**Task instructions**: Copy out, from the data below, each line in which the word "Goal" occurs.

Source data
..............................

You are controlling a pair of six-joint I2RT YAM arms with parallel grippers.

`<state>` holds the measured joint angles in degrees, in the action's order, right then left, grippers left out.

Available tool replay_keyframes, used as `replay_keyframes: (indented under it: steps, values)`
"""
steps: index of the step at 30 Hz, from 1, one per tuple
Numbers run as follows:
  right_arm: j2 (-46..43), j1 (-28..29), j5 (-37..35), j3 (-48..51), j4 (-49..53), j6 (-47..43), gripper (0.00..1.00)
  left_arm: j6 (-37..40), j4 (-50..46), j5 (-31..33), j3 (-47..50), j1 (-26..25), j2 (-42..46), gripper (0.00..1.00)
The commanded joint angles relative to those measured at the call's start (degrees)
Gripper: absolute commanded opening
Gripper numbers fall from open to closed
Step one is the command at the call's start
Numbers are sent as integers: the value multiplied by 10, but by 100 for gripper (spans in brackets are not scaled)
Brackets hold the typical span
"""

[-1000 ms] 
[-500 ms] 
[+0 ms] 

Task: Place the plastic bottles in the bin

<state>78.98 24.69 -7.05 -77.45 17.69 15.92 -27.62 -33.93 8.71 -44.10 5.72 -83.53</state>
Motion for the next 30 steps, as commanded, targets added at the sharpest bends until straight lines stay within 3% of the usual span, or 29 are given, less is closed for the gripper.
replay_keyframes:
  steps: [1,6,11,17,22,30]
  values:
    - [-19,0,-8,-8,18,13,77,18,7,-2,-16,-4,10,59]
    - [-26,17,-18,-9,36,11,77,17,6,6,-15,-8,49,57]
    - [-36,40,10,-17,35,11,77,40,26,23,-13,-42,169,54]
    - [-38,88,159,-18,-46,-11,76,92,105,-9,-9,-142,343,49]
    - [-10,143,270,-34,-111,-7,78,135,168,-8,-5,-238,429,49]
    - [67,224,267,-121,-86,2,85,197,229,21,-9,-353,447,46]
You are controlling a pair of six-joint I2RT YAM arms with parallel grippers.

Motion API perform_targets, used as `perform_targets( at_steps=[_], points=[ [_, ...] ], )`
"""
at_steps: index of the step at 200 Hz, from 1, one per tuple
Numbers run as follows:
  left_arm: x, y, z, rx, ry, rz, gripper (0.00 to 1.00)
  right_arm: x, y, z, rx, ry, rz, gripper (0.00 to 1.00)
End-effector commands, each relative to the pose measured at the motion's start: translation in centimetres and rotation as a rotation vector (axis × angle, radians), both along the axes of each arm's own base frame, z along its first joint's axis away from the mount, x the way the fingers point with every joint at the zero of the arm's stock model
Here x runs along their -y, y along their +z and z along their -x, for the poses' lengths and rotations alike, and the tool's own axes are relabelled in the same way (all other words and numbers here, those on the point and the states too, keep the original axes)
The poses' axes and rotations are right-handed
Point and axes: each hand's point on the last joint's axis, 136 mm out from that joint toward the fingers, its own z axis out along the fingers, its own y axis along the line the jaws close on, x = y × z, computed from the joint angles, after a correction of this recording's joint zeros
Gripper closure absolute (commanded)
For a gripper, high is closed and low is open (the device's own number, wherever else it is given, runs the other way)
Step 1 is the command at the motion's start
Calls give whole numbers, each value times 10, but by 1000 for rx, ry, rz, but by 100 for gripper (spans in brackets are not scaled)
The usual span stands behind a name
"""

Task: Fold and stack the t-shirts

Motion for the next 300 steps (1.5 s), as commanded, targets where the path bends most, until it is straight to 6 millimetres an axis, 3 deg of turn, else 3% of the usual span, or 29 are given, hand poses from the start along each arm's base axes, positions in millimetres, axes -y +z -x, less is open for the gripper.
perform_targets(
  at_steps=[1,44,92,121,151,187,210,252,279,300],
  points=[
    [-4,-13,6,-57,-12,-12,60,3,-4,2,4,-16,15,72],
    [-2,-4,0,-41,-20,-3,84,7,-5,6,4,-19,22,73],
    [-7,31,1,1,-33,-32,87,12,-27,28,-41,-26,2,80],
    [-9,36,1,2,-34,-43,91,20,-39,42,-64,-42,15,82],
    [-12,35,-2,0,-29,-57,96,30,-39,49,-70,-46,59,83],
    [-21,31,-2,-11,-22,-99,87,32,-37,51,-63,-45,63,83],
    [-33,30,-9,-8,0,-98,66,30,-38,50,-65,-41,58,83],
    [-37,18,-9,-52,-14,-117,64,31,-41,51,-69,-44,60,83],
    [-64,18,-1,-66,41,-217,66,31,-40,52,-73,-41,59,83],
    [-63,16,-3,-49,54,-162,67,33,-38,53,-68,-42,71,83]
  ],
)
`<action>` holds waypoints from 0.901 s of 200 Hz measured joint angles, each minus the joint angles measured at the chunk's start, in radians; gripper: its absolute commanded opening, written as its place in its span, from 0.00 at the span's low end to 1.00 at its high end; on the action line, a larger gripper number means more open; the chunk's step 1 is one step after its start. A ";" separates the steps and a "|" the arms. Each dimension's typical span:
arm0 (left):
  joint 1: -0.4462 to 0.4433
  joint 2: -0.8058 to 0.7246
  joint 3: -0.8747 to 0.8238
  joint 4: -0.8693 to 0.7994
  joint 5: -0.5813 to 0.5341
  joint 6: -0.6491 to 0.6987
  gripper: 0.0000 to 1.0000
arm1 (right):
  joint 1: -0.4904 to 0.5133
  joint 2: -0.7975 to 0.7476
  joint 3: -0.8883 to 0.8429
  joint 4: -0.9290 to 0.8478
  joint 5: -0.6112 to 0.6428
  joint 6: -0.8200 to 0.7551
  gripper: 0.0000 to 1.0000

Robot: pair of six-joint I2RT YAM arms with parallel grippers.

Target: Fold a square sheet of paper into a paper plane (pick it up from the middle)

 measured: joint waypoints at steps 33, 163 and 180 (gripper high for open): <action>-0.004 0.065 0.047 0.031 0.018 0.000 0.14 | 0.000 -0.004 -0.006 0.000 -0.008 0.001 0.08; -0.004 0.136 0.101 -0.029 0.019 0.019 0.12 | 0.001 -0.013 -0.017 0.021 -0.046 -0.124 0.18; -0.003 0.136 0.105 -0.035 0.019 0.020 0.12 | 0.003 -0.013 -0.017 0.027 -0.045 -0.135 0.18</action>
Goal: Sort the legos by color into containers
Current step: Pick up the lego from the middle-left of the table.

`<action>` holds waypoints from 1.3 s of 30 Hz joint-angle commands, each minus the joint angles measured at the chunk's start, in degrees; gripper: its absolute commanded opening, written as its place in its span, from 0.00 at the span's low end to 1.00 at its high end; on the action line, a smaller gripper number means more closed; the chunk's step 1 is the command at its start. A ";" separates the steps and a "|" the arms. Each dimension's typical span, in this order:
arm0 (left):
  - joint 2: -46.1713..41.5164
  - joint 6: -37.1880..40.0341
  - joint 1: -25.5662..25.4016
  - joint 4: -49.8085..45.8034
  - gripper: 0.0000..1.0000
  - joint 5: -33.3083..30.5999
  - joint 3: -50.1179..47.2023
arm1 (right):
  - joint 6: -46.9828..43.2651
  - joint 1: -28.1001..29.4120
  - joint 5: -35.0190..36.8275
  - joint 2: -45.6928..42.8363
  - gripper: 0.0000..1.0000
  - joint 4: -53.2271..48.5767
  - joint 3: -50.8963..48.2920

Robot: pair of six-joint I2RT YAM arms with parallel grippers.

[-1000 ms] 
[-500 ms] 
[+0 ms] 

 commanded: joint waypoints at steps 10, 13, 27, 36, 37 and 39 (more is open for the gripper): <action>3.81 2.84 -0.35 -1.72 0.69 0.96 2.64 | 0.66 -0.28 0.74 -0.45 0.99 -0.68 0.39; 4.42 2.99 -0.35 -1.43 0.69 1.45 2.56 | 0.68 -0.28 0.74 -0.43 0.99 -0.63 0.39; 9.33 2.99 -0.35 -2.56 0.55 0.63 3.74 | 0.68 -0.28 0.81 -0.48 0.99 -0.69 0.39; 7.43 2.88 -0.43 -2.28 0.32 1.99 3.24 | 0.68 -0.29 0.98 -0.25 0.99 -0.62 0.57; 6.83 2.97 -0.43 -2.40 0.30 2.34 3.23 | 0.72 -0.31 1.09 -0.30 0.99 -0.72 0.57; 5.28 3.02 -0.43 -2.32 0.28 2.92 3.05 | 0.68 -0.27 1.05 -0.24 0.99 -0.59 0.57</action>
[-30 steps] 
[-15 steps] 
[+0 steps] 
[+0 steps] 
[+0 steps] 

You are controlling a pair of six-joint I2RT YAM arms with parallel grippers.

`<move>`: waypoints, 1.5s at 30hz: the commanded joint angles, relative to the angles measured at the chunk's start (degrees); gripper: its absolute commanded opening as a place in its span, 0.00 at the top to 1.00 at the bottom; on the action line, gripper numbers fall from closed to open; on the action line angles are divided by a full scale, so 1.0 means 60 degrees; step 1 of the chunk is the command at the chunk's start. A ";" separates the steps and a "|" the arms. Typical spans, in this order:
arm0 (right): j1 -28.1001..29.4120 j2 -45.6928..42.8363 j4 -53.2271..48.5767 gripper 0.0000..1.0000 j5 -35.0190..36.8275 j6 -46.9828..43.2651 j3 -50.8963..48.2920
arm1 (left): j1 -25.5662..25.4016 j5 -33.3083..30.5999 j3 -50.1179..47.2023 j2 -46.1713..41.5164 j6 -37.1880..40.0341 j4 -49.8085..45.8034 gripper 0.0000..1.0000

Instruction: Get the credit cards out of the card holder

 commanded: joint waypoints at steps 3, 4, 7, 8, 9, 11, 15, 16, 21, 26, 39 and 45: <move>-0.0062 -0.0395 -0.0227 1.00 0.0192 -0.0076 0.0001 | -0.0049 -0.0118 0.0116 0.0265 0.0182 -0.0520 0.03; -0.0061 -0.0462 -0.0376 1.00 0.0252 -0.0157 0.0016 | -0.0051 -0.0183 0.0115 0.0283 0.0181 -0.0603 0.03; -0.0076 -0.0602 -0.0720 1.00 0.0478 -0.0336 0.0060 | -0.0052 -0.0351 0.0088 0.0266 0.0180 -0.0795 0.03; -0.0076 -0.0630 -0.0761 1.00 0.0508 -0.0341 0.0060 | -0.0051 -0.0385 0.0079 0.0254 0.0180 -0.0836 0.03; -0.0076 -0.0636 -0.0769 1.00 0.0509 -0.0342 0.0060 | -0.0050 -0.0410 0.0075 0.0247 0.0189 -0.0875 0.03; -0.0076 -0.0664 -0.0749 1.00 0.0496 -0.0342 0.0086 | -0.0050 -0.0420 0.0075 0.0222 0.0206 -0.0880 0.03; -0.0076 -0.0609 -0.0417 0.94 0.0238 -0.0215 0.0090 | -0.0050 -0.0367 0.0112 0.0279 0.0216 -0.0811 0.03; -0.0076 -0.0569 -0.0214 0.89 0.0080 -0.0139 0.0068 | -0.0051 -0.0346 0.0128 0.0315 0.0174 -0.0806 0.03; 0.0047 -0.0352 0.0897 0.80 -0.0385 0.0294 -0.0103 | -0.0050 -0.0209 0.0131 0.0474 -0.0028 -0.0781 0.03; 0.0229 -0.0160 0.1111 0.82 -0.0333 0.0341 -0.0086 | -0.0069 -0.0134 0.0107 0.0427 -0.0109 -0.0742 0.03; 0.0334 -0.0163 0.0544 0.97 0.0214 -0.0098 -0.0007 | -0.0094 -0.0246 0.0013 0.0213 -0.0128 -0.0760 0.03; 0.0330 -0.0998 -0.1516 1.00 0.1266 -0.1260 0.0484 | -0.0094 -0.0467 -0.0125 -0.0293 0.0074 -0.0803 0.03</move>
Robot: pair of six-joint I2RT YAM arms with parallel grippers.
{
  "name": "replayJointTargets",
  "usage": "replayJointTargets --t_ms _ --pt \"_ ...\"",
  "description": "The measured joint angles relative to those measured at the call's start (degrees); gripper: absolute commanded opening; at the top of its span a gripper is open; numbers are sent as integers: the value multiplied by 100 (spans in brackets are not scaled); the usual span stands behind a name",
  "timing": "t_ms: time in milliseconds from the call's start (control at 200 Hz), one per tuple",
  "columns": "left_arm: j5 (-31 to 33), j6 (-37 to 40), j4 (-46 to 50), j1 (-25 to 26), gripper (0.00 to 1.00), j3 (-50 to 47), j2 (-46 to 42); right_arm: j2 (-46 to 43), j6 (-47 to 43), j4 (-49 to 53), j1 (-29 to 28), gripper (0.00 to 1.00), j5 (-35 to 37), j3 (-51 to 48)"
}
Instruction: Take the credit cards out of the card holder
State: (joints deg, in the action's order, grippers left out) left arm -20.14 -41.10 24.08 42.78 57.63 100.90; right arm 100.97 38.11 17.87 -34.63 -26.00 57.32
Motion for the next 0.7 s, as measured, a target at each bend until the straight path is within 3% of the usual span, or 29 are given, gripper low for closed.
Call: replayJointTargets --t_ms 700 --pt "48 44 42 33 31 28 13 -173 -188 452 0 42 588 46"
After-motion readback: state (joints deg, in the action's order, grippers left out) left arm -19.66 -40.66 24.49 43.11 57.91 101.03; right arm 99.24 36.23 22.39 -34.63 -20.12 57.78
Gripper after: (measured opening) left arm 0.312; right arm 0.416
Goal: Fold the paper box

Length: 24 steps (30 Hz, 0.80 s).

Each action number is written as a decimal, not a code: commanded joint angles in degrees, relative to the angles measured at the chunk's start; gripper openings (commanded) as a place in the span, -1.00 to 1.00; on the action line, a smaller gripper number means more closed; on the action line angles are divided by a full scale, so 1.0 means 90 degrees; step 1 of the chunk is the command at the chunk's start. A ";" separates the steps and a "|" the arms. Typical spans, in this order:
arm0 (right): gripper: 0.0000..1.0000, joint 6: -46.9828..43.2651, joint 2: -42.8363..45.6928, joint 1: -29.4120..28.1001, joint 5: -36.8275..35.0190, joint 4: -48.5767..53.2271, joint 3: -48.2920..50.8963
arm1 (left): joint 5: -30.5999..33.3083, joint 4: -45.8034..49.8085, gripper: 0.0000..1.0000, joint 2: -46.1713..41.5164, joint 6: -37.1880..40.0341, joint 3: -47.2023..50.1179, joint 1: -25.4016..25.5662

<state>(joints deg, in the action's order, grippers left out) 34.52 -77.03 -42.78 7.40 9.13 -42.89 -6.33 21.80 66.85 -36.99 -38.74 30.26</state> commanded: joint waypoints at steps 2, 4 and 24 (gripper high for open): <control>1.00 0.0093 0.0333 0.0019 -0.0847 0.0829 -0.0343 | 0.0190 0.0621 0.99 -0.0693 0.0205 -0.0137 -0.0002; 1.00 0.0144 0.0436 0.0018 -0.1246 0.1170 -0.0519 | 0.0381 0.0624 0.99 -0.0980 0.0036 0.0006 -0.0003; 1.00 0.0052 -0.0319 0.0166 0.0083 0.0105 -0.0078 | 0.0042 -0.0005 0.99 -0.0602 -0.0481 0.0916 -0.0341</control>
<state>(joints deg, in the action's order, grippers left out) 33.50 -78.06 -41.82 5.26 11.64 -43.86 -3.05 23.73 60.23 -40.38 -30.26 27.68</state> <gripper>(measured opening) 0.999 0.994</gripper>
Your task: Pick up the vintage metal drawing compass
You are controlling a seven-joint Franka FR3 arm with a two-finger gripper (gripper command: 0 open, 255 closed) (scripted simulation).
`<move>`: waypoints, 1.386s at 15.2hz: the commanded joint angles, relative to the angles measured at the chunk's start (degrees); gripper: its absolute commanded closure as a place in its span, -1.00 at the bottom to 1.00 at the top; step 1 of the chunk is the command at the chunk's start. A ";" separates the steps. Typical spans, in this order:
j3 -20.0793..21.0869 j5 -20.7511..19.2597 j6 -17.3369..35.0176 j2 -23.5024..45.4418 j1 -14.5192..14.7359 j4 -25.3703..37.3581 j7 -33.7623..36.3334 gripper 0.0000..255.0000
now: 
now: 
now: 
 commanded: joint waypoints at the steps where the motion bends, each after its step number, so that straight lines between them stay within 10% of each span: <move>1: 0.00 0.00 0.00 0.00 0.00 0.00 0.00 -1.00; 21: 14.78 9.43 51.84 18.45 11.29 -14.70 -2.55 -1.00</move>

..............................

**Your response**:
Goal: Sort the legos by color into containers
Goal: Fold the paper box

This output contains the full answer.